The White House derided the Penn Wharton study, arguing that it failed to account for global investments in U.S. infrastructure and included unrealistically low projections of the impact of new federal incentives for state investments.
“The author of the study clearly failed to read the President’s framework,” a White House spokeswoman said in an email. “Notwithstanding modeling challenges, they got the policy flat wrong.
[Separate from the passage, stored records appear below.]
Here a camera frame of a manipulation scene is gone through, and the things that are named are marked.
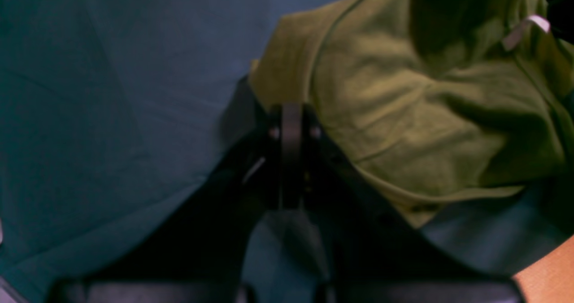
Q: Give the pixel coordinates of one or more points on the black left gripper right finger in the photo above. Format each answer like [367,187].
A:
[374,256]

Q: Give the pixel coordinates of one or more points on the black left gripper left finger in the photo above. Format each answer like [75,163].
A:
[196,255]

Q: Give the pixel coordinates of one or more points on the olive green t-shirt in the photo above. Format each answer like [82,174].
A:
[433,101]

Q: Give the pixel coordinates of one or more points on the blue table cloth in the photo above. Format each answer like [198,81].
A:
[112,112]

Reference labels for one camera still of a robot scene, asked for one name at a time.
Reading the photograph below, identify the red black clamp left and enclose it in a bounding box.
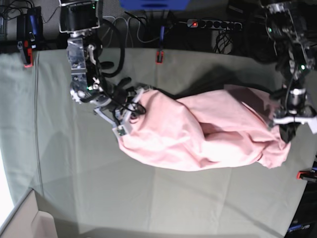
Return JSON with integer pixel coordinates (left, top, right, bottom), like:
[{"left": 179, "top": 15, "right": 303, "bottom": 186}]
[{"left": 16, "top": 14, "right": 36, "bottom": 68}]

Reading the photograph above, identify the white cable on floor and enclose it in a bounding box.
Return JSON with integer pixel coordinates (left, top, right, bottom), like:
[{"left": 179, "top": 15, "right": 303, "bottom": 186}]
[{"left": 99, "top": 14, "right": 161, "bottom": 48}]

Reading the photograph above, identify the red black clamp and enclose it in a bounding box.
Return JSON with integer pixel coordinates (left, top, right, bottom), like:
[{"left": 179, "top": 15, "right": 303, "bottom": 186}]
[
  {"left": 16, "top": 14, "right": 36, "bottom": 68},
  {"left": 297, "top": 160, "right": 317, "bottom": 183},
  {"left": 156, "top": 26, "right": 165, "bottom": 64}
]

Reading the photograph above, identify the pink t-shirt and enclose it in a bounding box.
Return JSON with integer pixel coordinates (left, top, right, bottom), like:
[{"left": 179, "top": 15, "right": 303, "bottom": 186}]
[{"left": 118, "top": 85, "right": 291, "bottom": 172}]

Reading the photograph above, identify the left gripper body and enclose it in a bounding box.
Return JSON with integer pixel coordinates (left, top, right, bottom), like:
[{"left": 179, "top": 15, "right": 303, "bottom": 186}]
[{"left": 282, "top": 86, "right": 307, "bottom": 116}]

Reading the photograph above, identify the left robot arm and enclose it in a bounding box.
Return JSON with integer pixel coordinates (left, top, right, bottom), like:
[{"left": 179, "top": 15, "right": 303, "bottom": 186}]
[{"left": 260, "top": 0, "right": 317, "bottom": 143}]

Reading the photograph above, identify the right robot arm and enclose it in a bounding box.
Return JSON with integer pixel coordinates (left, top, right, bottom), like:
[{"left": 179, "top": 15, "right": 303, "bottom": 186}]
[{"left": 59, "top": 0, "right": 128, "bottom": 110}]

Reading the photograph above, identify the white cardboard box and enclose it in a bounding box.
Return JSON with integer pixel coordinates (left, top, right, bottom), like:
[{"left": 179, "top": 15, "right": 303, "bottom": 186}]
[{"left": 0, "top": 189, "right": 58, "bottom": 238}]

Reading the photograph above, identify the black power strip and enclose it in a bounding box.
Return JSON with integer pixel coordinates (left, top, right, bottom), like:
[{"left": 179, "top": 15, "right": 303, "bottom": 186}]
[{"left": 186, "top": 19, "right": 243, "bottom": 31}]

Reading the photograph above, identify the blue plastic box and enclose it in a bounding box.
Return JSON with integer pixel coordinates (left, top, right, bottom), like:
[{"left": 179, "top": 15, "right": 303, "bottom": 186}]
[{"left": 119, "top": 0, "right": 190, "bottom": 10}]

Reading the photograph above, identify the red black clamp right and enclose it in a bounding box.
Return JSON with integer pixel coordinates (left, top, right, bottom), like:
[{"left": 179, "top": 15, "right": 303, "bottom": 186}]
[{"left": 297, "top": 160, "right": 317, "bottom": 183}]

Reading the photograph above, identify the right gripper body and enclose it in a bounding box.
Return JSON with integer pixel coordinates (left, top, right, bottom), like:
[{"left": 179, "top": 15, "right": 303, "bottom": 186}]
[{"left": 95, "top": 84, "right": 129, "bottom": 111}]

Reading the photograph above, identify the red black clamp middle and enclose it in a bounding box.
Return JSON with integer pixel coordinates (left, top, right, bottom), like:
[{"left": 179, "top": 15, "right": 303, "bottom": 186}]
[{"left": 156, "top": 26, "right": 165, "bottom": 64}]

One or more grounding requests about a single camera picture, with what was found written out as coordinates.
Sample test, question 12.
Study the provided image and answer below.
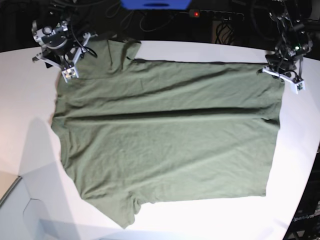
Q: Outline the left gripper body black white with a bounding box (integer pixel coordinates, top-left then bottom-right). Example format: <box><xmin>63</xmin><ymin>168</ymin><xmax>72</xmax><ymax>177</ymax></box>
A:
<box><xmin>257</xmin><ymin>53</ymin><xmax>306</xmax><ymax>94</ymax></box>

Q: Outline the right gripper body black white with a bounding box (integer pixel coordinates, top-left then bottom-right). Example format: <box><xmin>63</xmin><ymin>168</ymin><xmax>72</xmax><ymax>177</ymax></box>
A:
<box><xmin>32</xmin><ymin>31</ymin><xmax>97</xmax><ymax>83</ymax></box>

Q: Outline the olive green t-shirt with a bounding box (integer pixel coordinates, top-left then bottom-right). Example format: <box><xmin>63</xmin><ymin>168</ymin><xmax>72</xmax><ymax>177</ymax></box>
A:
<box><xmin>51</xmin><ymin>40</ymin><xmax>285</xmax><ymax>228</ymax></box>

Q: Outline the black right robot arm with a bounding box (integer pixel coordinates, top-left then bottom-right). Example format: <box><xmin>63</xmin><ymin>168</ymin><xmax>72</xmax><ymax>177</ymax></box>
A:
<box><xmin>31</xmin><ymin>0</ymin><xmax>99</xmax><ymax>83</ymax></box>

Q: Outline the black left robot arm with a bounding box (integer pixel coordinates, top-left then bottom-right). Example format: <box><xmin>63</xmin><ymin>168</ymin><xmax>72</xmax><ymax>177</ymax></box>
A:
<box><xmin>257</xmin><ymin>0</ymin><xmax>313</xmax><ymax>94</ymax></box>

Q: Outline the blue box at table back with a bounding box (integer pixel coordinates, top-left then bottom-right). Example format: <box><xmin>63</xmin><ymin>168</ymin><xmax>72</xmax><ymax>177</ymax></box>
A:
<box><xmin>120</xmin><ymin>0</ymin><xmax>191</xmax><ymax>10</ymax></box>

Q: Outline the black power strip red light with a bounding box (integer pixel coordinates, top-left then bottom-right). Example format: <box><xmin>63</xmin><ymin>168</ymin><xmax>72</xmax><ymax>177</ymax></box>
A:
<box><xmin>188</xmin><ymin>9</ymin><xmax>245</xmax><ymax>22</ymax></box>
Furthermore, they view the U.S. economy as closed and assume there is no growth with this investment, even though it is abundantly clear that the economy is booming under President Trump’s pro-jobs, pro-growth agenda.”
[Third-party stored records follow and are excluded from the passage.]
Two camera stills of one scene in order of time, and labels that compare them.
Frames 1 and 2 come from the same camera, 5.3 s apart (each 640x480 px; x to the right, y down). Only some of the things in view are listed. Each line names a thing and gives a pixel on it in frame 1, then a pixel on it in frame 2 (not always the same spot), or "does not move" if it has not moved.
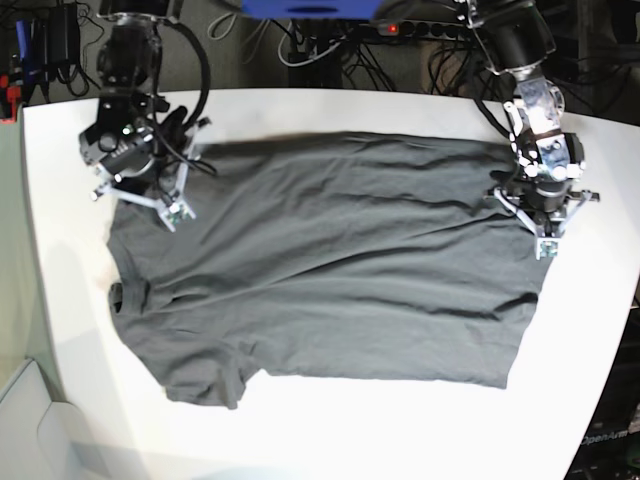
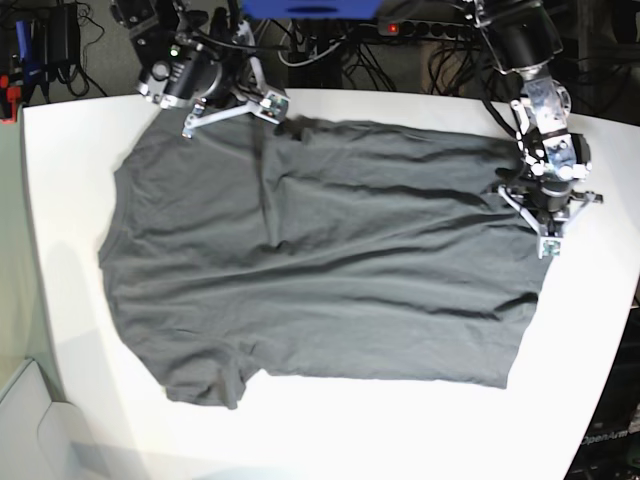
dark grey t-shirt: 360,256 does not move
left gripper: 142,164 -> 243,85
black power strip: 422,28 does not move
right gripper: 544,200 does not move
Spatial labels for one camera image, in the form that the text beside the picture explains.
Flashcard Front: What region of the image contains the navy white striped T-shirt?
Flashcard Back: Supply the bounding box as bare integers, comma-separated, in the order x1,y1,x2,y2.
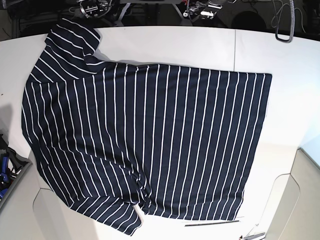
21,18,272,236

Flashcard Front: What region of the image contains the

Trump officials have proposed a variety of changes to America's infrastructure system — including new environmental permitting rules and streamlining other federal regulations — that they say will lead to a big influx of spending on roads, bridges, tunnels and other projects.
But both liberal and conservative economists have panned the White House’s $1.5 trillion number as based on rosy assumptions unlikely to come to fruition.
“I think it’s basically spot-on,” Michael Sargent, a policy analyst on infrastructure at the conservative Heritage Foundation, said of the Penn-Wharton study. “When you’re looking at total spending, it seems about right.”
Douglas Holtz-Eakin, who served as president George W. Bush's chief economist and remains influential in Republican circles, said he thought Penn-Wharton’s $230 billion number was probably on the low side. But he agreed that the model was essentially fair and that the White House’s $1.5 trillion number is way too high.
“I think they’re making a fair point: How the states respond matters, and there’s no guarantee that they’ll pony up an additional $1.3 trillion,” said Holtz-Eakin, who is president of the American Action Forum, a conservative advocacy organization. “The major problem with the plan is selling it as $1.5 trillion. If they sold it as, ‘We can identify some really good infrastructure projects without giving a number,’ everyone would look at it and say, ‘Yeah, that makes sense.’ ”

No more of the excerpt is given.